Este 27 de enero de 2026 se ha registrado un nuevo violento ataque con artefactos explosivos lanzados desde drones cerca de la estación de Policía. El atentado dejó un muerto identificado como Santiago González Chiquito, de 22 años de edad y al menos 15 heridos, incluyendo una niña de ocho años en estado grave.
Las autoridades han reportado enfrentamientos constantes entre la comunidad y la Fuerza Pública. Las autoridades señalan que grupos ilegales estarían instrumentalizando a la población para generar disturbios y atacar a los uniformados con bombas molotov y pirotecnia casera.

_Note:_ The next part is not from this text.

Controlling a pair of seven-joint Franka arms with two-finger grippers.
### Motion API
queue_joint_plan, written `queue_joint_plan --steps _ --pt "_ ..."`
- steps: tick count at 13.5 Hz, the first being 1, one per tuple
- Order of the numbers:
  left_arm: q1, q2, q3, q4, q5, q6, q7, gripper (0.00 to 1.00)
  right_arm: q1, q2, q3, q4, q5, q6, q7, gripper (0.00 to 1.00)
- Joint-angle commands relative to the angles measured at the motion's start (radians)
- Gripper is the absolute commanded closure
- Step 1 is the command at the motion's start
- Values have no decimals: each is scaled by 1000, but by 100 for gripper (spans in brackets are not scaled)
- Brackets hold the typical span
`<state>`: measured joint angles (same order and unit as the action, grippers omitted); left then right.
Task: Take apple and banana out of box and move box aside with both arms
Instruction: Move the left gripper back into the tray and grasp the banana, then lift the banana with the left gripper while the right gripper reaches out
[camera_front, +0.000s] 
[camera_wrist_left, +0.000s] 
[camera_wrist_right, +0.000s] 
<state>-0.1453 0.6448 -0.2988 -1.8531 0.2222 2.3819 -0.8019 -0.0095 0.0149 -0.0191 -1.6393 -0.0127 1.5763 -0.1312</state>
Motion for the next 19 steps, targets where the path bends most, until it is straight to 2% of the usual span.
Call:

En tanto se continúa investigando el ataque con drones que dejó como saldo una persona muerta y 11 heridas, en medio de un complejo escenario de orden público marcado por los combates entre las autoridades y las disidencias de las Farc.
La Fuerza Pública fortaleció su presencia en la zona con dos bases policiales que albergan un total de 260 uniformados
La secretaria de Gobierno de Cauca, Maribel Perafán Gallardo, explicó que los hechos fueron analizados en el Puesto de Mando Unificado (PMU), donde se ha venido haciendo seguimiento permanente de la situación en el corregimiento. Según indicó, la situación de seguridad en El Plateado se ha deteriorado desde la llegada de la operación Perseo, desplegada por el Ejército para retomar el control de un territorio que, durante años, ha estado bajo influencia de estructuras armadas de las disidencias de las Farc, al mando de “Iván Mordisco”.

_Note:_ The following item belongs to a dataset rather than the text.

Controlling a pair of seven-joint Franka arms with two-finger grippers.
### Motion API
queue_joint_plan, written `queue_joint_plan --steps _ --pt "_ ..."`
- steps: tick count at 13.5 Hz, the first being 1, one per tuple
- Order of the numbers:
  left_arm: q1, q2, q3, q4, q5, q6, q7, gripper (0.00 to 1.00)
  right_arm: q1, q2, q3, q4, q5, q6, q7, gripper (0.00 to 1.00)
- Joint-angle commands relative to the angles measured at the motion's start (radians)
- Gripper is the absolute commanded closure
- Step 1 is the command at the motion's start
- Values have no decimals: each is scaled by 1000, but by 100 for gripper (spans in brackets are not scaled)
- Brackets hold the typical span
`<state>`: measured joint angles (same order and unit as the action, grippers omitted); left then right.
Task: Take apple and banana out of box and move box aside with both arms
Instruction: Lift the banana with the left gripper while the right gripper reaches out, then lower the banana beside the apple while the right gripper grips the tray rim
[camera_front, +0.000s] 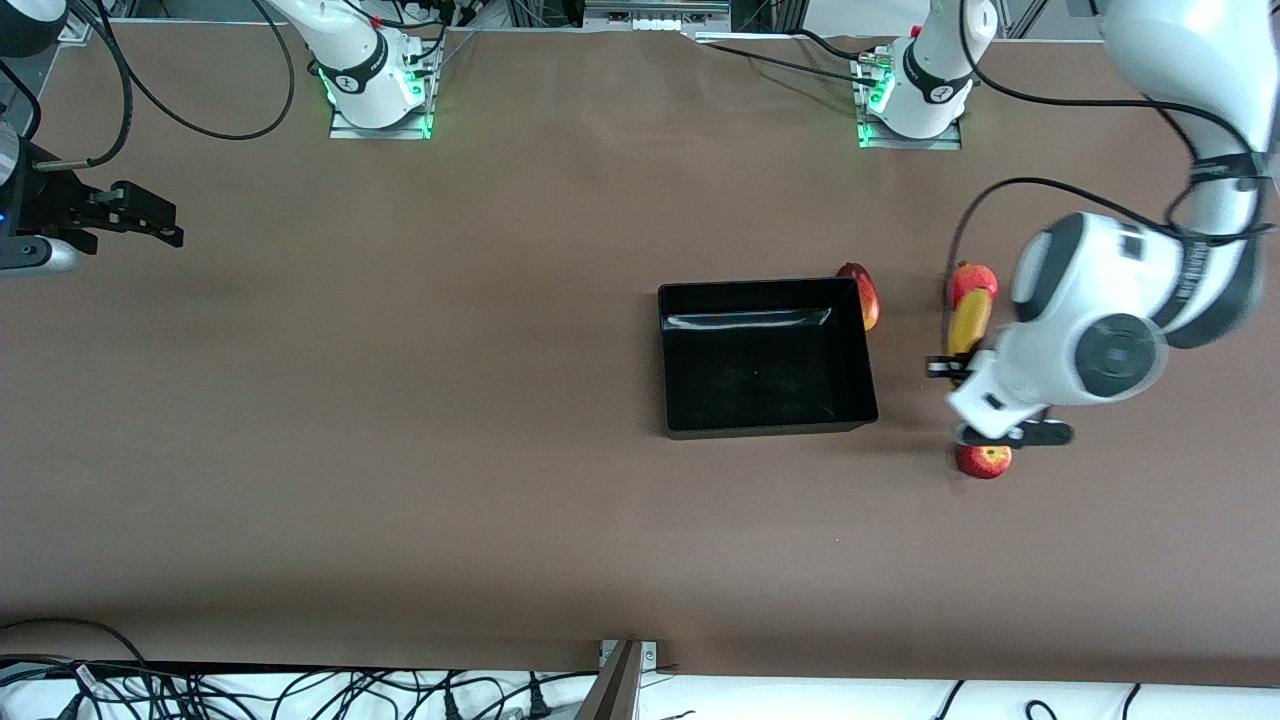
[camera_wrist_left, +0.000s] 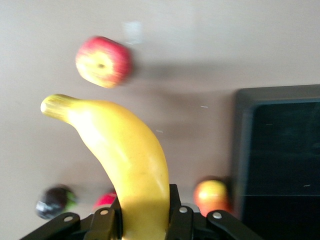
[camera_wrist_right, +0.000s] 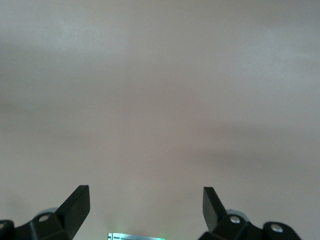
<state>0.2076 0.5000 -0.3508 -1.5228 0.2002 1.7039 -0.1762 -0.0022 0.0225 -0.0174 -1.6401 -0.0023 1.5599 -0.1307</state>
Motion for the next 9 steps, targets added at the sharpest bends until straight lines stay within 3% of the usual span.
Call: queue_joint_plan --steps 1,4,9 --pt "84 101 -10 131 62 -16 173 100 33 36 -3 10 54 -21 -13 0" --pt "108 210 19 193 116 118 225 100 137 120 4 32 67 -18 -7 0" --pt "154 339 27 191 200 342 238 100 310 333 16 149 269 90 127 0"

Esta situación además ha generado una crisis educativa pues el inicio del año escolar ha sido frenado por el confinamiento y la violencia. Grupos armados han sido denunciados por utilizar instituciones educativas como talleres para la fabricación de explosivos.
En la zona delinquen abiertamente principalmente las disidencias de las Farc (Estado Mayor Central y Segunda Marquetalia) y el ELN, quienes sostienen una lucha por las economías Ilegales, generando la disputa territorial que se centra en el control del narcotráfico y la extracción ilegal de minerales, de los que viven el 90 por ciento de su población factores que alimentan el conflicto persistente en el Cañón del Micay.
La Defensoría del Pueblo por su pate ha calificado la situación como “verdaderamente grave”, citando desplazamientos forzados, confinamientos y el riesgo inminente para líderes sociales y poblaciones vulnerables.